▶ [Work required]:
Copy all of the data below exactly as it is given.

#####

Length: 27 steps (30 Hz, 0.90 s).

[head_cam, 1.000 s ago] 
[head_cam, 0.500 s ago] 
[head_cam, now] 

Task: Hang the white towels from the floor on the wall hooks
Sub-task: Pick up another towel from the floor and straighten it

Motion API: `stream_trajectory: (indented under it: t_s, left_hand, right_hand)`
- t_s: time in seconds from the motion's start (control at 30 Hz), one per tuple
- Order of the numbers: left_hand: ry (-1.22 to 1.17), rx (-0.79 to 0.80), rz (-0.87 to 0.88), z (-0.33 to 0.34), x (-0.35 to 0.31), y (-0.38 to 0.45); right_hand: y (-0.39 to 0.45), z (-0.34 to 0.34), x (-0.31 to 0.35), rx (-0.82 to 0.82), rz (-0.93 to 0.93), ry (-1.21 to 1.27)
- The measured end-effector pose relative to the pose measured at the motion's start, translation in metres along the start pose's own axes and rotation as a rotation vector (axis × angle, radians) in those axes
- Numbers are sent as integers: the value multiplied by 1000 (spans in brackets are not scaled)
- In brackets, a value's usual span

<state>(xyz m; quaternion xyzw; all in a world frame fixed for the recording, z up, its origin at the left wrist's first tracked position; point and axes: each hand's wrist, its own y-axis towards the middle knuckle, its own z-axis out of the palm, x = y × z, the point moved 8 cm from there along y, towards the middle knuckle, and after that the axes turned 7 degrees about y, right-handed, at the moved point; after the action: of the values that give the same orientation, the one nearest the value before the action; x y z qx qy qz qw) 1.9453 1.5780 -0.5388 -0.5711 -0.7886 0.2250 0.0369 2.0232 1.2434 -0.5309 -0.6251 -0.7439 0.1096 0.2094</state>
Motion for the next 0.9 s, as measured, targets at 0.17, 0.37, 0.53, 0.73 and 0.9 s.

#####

▶ [Task response]:
Length: 27 steps (30 Hz, 0.90 s).

[head_cam, 1.000 s ago] 
[head_cam, 0.500 s ago] 
[head_cam, now] 

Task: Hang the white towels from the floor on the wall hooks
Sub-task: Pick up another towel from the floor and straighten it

Motion API: `stream_trajectory: (indented under it: t_s, left_hand, right_hand)`
- t_s: time in seconds from the motion's start (control at 30 Hz), one per tuple
- Order of the numbers: left_hand: ry (-1.22 to 1.17), rx (-0.79 to 0.80), rz (-0.87 to 0.88), z (-0.33 to 0.34), x (-0.35 to 0.31), y (-0.38 to 0.45); right_hand: y (-0.39 to 0.45), z (-0.34 to 0.34), x (-0.31 to 0.35), rx (-0.82 to 0.82), rz (-0.93 to 0.93), ry (-1.21 to 1.27)
- The measured end-effector pose relative to the pose measured at the motion's start, translation in metres along the start pose's own axes and rotation as a rotation vector (axis × angle, radians) in those axes
- Numbers are sent as integers: the value multiplied by 1000 (spans in brackets are not scaled)
- In brackets, a value's usual span

<state>(xyz m; quaternion xyzw; all in a world frame fixed for the recording, z up, its origin at the left wrist's first tracked position; point and axes: each hand's wrist, its own y-axis towards the middle knuckle, its own z-axis out of the palm, x = y × z, the point moved 8 cm from there along y, towards the middle knuckle, and after that the axes turned 7 degrees about y, right-handed, at the moved point; after the action: of the values that give the same orientation, the one nearest the value before the action; x y z qx qy qz qw) 1.9453 1.5780 -0.5388 -0.5711 -0.7886 0.2250 0.0369 2.0232 1.2434 -0.5309 -0.6251 -0.7439 0.1096 0.2094</state>
Motion for the next 0.9 s, as measured, targets at 0.17, 0.37, 0.53, 0.73 and 0.9 s.

The answer has been supplied in full.